- Task to complete -
Establish how many lines in the records below include the word "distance"; respond with that number only.

- Material to process -
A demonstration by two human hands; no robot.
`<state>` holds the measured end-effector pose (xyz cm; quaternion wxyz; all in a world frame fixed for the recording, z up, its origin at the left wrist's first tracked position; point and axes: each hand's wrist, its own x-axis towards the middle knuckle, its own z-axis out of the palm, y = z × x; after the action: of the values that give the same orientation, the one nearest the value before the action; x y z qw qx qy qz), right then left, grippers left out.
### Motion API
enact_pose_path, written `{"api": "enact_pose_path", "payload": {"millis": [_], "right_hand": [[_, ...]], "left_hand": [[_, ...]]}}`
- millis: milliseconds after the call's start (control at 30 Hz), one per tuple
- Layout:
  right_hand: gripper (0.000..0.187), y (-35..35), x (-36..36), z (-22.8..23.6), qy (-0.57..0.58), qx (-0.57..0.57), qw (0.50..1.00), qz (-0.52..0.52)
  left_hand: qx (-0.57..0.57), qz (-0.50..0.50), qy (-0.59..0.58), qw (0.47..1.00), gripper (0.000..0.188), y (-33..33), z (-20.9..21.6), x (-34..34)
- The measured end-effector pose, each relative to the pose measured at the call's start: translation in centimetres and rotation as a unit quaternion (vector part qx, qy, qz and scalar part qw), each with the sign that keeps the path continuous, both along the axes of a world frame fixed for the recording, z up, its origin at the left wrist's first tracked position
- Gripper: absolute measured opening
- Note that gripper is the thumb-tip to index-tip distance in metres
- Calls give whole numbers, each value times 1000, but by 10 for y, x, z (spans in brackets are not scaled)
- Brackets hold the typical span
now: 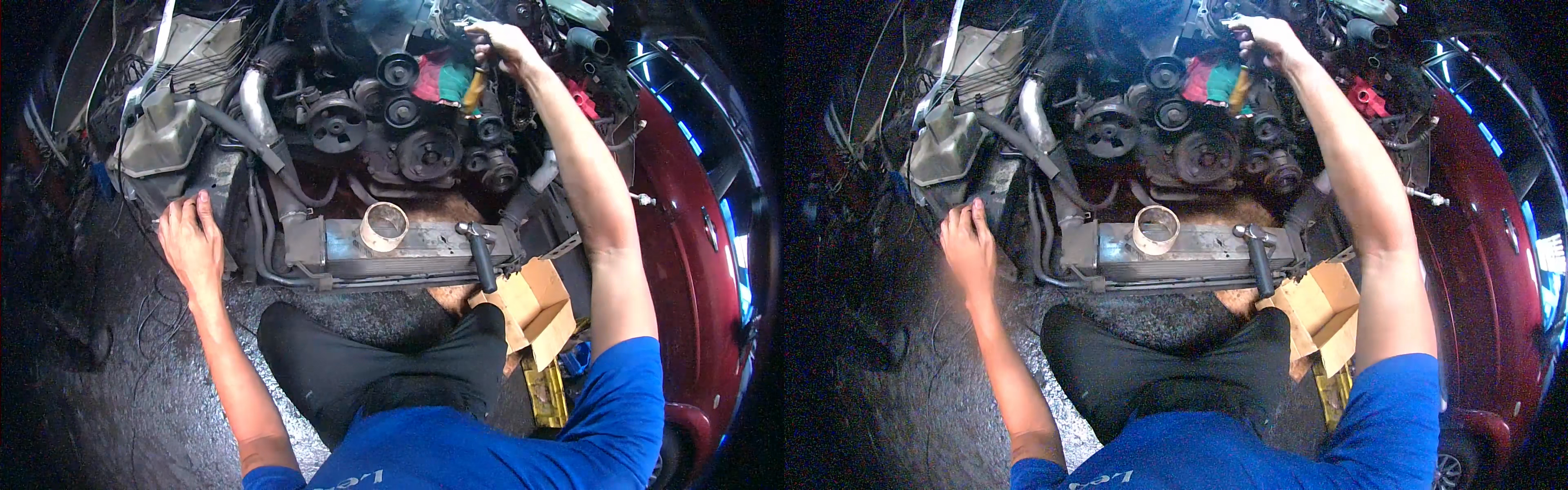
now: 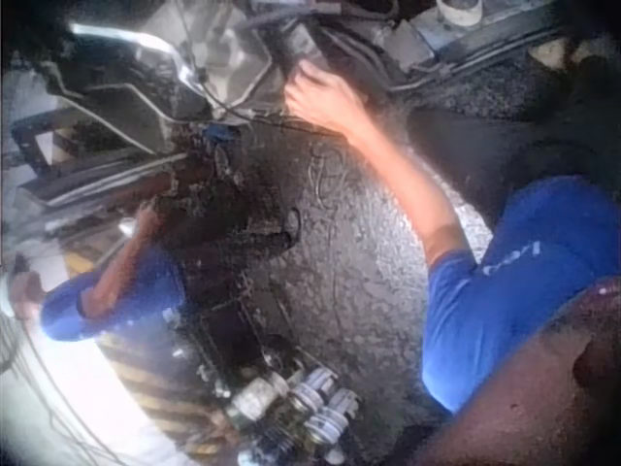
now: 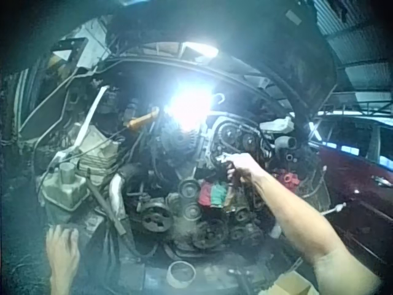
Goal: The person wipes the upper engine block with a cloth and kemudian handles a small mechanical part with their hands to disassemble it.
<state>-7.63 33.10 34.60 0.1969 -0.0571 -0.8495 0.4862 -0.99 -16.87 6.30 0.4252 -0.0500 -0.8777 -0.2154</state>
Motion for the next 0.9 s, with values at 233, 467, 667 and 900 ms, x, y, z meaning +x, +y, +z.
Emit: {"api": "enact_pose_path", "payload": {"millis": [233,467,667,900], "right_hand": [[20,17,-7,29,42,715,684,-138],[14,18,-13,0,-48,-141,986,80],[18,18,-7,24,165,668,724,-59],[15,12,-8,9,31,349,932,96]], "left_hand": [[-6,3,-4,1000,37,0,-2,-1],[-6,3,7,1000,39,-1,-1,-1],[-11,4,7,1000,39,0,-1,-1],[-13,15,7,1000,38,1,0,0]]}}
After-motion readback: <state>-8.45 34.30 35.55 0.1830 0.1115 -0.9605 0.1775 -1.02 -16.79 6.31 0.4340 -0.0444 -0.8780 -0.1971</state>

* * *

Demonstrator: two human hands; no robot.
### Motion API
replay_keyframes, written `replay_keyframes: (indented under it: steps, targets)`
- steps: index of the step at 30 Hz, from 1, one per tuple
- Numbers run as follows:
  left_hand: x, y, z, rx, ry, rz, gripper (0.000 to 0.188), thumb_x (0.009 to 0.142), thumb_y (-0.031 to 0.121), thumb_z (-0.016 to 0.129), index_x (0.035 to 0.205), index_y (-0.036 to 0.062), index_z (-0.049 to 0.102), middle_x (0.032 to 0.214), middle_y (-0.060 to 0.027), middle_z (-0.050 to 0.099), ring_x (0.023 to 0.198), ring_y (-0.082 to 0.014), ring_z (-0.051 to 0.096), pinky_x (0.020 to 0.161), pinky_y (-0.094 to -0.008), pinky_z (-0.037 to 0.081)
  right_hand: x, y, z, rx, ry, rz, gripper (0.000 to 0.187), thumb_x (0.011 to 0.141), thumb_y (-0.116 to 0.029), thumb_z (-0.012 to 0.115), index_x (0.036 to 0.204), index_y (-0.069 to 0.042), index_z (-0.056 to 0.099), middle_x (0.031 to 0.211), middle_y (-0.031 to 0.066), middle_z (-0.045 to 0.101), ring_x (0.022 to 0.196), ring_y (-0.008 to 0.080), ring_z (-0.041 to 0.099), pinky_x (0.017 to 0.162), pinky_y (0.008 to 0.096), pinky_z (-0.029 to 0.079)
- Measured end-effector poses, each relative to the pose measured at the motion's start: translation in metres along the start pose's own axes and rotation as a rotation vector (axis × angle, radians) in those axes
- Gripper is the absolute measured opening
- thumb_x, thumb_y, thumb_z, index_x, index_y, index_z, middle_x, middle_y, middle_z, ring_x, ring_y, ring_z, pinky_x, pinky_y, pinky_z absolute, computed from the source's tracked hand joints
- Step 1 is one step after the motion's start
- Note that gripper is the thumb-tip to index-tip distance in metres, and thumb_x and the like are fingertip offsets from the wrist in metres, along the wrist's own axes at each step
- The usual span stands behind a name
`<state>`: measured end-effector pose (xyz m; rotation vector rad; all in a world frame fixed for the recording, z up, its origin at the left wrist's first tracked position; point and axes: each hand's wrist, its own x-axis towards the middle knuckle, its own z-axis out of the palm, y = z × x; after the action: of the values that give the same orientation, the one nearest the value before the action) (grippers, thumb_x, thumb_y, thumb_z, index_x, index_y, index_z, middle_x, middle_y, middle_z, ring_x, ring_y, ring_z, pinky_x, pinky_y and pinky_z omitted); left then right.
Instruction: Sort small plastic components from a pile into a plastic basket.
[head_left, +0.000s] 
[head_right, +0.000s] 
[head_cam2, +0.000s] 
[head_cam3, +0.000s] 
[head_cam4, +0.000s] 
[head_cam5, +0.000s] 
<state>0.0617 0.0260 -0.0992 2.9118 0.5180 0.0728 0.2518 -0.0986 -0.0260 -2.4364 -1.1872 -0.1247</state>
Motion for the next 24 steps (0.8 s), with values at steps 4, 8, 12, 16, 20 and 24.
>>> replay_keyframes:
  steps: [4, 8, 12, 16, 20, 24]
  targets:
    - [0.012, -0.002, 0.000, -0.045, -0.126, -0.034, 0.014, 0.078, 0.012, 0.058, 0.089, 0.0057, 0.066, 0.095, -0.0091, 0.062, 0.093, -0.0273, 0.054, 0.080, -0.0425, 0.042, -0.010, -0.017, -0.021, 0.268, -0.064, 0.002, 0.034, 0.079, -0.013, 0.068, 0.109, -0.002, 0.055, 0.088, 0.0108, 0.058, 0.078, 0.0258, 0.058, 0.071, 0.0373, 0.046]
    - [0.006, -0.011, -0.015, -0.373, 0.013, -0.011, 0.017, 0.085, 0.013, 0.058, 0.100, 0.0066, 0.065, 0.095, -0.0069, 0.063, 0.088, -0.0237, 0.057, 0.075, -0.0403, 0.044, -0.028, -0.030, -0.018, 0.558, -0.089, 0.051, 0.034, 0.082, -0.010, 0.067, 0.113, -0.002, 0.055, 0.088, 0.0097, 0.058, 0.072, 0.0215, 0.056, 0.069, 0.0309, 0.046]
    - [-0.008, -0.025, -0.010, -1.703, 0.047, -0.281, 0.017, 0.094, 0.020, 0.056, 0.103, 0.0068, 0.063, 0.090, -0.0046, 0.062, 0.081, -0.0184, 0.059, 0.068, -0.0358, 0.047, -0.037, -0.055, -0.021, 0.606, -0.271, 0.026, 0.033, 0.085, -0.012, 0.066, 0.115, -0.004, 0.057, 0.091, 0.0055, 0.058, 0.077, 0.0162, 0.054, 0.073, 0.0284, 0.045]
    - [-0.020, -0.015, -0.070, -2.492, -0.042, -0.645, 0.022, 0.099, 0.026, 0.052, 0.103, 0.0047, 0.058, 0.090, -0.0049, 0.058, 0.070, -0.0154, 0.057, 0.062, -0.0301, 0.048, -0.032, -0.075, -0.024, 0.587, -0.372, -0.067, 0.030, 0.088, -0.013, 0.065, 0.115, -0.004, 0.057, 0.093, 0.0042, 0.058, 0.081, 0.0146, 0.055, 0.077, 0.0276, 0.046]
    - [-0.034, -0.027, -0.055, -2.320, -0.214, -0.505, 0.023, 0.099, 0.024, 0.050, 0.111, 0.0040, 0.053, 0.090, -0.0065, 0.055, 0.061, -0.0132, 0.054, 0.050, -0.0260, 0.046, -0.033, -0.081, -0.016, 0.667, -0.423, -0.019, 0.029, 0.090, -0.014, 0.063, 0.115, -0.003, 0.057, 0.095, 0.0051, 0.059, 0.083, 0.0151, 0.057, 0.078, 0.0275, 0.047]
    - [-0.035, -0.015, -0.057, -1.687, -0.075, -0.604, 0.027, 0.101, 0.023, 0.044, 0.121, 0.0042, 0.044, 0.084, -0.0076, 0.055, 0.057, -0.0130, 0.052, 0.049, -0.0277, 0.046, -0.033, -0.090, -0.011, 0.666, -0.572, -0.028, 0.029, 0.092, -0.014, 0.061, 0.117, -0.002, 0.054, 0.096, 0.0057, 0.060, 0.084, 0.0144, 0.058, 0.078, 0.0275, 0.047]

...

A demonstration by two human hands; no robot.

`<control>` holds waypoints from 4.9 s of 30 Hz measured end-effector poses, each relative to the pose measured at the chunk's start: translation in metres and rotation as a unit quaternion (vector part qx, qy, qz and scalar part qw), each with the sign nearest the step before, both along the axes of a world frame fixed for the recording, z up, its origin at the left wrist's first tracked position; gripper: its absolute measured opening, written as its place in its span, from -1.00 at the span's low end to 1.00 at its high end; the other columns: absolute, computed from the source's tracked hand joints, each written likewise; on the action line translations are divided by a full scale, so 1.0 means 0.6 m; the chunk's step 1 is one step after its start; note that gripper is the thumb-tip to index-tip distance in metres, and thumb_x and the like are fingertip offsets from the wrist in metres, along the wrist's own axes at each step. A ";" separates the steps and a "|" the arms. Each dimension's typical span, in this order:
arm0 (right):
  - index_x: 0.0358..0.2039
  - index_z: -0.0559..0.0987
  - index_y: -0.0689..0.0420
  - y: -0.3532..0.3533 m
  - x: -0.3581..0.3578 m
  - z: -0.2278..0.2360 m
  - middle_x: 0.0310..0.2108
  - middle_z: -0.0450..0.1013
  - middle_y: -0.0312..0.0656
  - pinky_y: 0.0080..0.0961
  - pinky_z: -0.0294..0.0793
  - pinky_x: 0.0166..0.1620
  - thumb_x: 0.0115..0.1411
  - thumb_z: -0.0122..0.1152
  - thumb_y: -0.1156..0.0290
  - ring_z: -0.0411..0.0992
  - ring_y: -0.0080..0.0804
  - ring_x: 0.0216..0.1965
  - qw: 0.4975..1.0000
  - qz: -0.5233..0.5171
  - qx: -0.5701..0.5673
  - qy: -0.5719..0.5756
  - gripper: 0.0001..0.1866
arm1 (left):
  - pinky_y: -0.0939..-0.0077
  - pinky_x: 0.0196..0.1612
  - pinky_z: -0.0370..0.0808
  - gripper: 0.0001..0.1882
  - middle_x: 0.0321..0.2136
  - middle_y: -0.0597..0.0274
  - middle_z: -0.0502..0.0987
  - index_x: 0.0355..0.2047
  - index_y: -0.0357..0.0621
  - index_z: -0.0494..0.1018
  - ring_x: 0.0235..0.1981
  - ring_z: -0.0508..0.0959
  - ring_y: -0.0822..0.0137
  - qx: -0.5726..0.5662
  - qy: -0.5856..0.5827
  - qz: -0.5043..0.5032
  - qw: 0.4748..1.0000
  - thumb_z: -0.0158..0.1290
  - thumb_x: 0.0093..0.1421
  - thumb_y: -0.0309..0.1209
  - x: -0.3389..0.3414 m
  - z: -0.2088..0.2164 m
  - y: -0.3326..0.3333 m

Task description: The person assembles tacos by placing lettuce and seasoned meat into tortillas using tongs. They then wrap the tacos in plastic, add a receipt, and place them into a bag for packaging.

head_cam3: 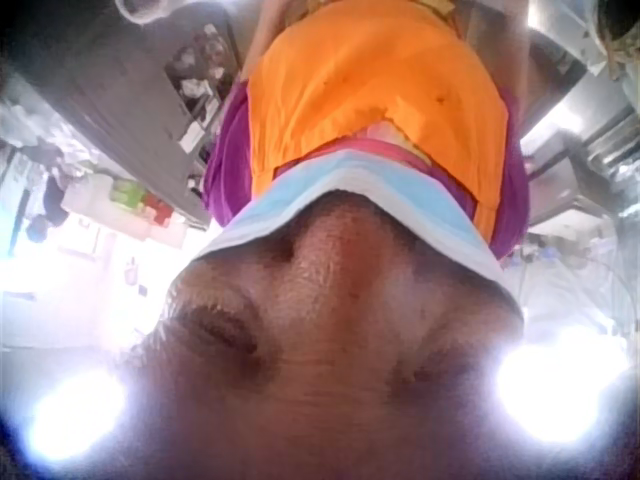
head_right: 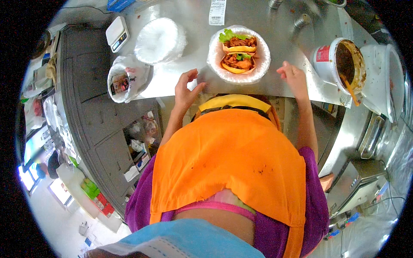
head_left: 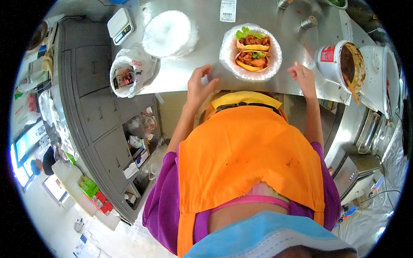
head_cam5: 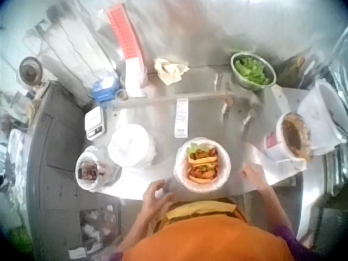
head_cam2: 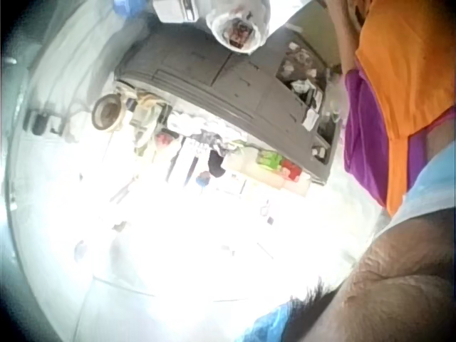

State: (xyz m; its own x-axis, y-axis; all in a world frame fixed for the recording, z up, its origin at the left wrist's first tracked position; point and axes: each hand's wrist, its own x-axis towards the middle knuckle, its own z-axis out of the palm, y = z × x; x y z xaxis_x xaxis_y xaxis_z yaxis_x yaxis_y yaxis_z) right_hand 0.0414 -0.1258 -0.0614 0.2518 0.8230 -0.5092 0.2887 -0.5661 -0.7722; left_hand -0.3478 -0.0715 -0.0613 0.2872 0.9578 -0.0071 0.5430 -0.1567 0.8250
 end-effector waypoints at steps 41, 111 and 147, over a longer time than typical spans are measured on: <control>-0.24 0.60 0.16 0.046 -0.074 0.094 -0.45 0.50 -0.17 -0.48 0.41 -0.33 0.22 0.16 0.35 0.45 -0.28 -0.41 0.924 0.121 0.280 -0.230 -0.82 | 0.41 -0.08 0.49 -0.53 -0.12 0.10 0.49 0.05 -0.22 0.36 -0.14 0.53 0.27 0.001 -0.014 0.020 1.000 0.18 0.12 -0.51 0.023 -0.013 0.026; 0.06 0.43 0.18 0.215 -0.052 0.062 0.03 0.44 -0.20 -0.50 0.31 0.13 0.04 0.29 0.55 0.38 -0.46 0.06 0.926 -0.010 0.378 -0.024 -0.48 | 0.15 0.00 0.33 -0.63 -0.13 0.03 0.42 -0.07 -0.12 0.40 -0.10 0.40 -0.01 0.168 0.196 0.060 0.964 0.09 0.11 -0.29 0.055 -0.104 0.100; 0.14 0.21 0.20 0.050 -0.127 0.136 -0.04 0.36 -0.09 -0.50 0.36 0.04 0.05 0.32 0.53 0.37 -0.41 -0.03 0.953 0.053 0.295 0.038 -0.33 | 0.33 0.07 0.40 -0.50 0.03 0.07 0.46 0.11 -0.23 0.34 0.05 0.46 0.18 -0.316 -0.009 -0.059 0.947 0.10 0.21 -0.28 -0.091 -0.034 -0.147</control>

- Your response -
3